Sync subscriber & publisher mode¶
mode='sync' opts a subscriber or publisher out of asyncio. Use it for control loops where p99 jitter — not throughput — is what matters.
When to use which¶
| Use case | Mode | Why |
|---|---|---|
| Camera frames, point clouds, logs | async |
Throughput-bound; latency floor irrelevant. |
| Dashboards, HTTP / WebSocket streaming | async |
Composes with asyncio servers. |
| Closed-loop control at > 100 Hz | sync |
Sub-100 µs p99 reachable; jitter matters. |
| Robot teleop commands | sync |
Operator-perceived latency. |
| Heartbeats, registration | async |
Once per second — not worth the complexity. |
If in doubt, start with async.
Sync subscriber¶
def on_cmd(msg, header): # plain function, NOT async def
apply_command(msg)
node.create_subscriber(
topic_name="/cmd/wheel",
message_type=WheelCommand,
callback=on_cmd,
mode="sync",
queue_size=1, # latest-wins (default)
cpu_affinity=[3], # optional, Linux
sched_priority=20, # optional, requires CAP_SYS_NICE
)
Construction blocks on a discovery lookup (TimeoutError if the topic never registers). The receive thread starts when node.run() is called and joins cleanly on node.close().
Contracts¶
- Synchronous callback only. The receive loop runs on a dedicated OS thread; passing an
async defraisesTypeErrorat construction time. - Strict fingerprint check. A topic/type mismatch raises
MessageFingerprintErrorinstead of logging a warning. Silent type confusion is unacceptable for control topics. - Latest-wins by default.

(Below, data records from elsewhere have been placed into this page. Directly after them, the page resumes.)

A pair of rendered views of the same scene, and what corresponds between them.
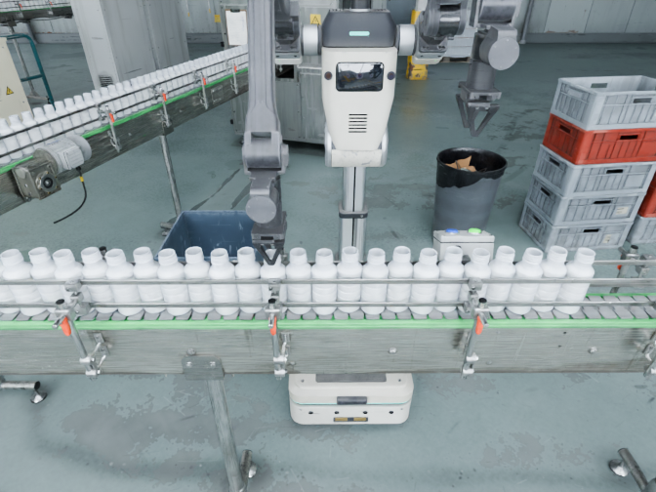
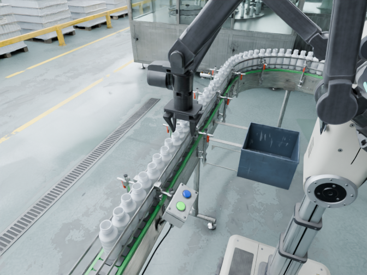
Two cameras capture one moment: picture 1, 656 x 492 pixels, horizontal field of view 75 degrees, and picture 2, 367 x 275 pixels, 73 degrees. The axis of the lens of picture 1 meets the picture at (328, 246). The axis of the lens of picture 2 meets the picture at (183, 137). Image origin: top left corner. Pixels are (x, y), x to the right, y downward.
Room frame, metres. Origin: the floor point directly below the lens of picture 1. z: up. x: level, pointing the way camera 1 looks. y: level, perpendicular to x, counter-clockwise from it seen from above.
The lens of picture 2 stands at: (1.21, -0.92, 1.85)
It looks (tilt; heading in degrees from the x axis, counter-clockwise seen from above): 36 degrees down; 112
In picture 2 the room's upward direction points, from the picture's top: straight up
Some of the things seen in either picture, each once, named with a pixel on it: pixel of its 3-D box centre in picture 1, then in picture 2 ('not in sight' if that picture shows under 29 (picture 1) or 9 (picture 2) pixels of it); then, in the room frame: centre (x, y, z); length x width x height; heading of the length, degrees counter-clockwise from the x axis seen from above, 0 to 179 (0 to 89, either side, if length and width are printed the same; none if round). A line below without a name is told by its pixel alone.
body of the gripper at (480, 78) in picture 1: (480, 77); (183, 100); (0.96, -0.33, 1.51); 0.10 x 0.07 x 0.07; 0
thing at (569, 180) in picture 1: (592, 167); not in sight; (2.76, -1.82, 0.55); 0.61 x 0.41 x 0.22; 97
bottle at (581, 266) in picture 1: (575, 280); (110, 239); (0.80, -0.58, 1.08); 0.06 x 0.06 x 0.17
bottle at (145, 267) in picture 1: (149, 279); (205, 104); (0.81, 0.42, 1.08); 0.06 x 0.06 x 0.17
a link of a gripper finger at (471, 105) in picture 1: (476, 113); (177, 120); (0.94, -0.33, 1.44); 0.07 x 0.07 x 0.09; 0
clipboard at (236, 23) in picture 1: (236, 27); not in sight; (4.70, 0.90, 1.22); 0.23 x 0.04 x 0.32; 72
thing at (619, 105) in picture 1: (615, 102); not in sight; (2.76, -1.82, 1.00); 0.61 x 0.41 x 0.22; 98
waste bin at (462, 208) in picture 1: (463, 201); not in sight; (2.70, -0.96, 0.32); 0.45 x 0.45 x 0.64
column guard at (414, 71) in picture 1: (419, 45); not in sight; (8.41, -1.64, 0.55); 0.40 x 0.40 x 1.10; 0
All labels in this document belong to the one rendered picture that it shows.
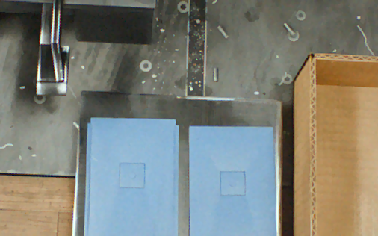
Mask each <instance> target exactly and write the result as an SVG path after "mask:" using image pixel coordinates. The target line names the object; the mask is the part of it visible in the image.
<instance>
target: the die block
mask: <svg viewBox="0 0 378 236"><path fill-rule="evenodd" d="M0 12H2V13H30V14H42V13H43V8H42V7H27V6H13V5H0ZM63 15H74V19H75V32H76V39H77V41H79V42H92V43H120V44H135V45H151V42H152V29H153V22H154V15H155V12H154V13H153V12H125V11H110V10H83V9H69V8H63Z"/></svg>
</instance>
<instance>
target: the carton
mask: <svg viewBox="0 0 378 236"><path fill-rule="evenodd" d="M293 236H378V57H367V56H353V55H332V54H321V53H309V55H308V57H307V58H306V60H305V61H304V63H303V65H302V66H301V67H300V70H299V71H298V73H297V74H296V76H295V78H294V80H293Z"/></svg>
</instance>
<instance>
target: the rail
mask: <svg viewBox="0 0 378 236"><path fill-rule="evenodd" d="M61 7H62V0H55V3H54V13H53V23H52V44H53V43H58V44H60V45H59V46H61V35H60V34H61V32H62V21H63V8H62V13H61ZM60 30H61V32H60ZM59 40H60V42H59Z"/></svg>
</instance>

queue_size=1so the receiver drops old messages on overflow and always sees the freshest command. Override if backlog tolerance matters more than freshness. - Independent zmq context. No shared IO threads with the asyncio context — a stuck callback can't back-pressure the rest of the node.
Determinism knobs¶
cpu_affinity=[N, ...]— pin the receive thread to specific CPUs (Linux). Most useful on busy systems where the kernel migrates the thread between cores.sched_priority=N— run underSCHED_FIFOat priorityN(Linux, requiresCAP_SYS_NICE). Reach for this whencpu_affinityalone isn't enough — typically when other RT-priority work shares the machine. Failure to set is logged; the thread keeps running on the default scheduler.
Both are no-ops on platforms that don't support them.
Sync publisher¶
The default publisher shares the node's zmq.asyncio.Context (with a sync shadow). For publishers driven from a non-asyncio thread — a tight C-extension loop, or the body of a sync subscriber callback — pass mode='sync':
Gives the publisher its own independent zmq.Context. publish() becomes a direct syscall on the calling thread, no asyncio IO threads in the path. The Node tracks the extra context and terms it on close.
Still not thread-safe
zmq.PUB is not safe across threads. Only call publish() from one thread per Publisher.
Free-threaded CPython¶
The sync floor is what you get from raw zmq + zmq.Poller. To clear it further when sharing a process with a busy asyncio loop, run on python3.14t (free-threaded build, PEP 779) with the GIL actually disabled:
msgpack._cmsgpack re-enables the GIL on free-threaded builds, so PYTHON_GIL=0 is the documented override. Cortex emits a one-line runtime hint when the configuration is suboptimal.
Tracing the budget¶
Set CORTEX_TRACE_LATENCY=N to record up to N per-stage samples (recv, decode, callback) in ns:
import os
os.environ["CORTEX_TRACE_LATENCY"] = "10000"
# ... run workload ...
from cortex.utils import tracing
samples = tracing.snapshot()
No-op when the env var is unset.
Measured numbers (Linux x86_64, 500 Hz, IPC, 256 B)¶
Wire floor (raw sync zmq + Poller, separate processes):
| p50 | p99 | |
|---|---|---|
| Sync | 190–360 µs | 430–900 µs |
The interesting number is same-process contention: a sync subscriber sharing a process with a CPU-bound asyncio loop. With moderate load (4 ms burn / 5 ms period, ~80 % of one core):
| Runtime | p50 | p99 | max |
|---|---|---|---|
| 3.14 (GIL) | 530 µs | 1180 µs | 4910 µs |
3.14t (free-threaded, PYTHON_GIL=0) |
730 µs | 1130 µs | 1520 µs |
Median is slightly higher on the free-threaded build (single-thread CPython is slower without biased-locking) but max is 3× tighter. Control loops live or die by p99.9 / max, not median.
Reproduce with benchmarks/bench_latency_inproc.py. See Benchmarks for the full matrix.
Recap¶
mode="async"for telemetry, throughput, and integration with asyncio code.mode="sync"for control loops where jitter dominates correctness.python3.14tto clear sub-100 µs under in-process contention.- Sync callbacks must be
def, notasync def. Caught at construction.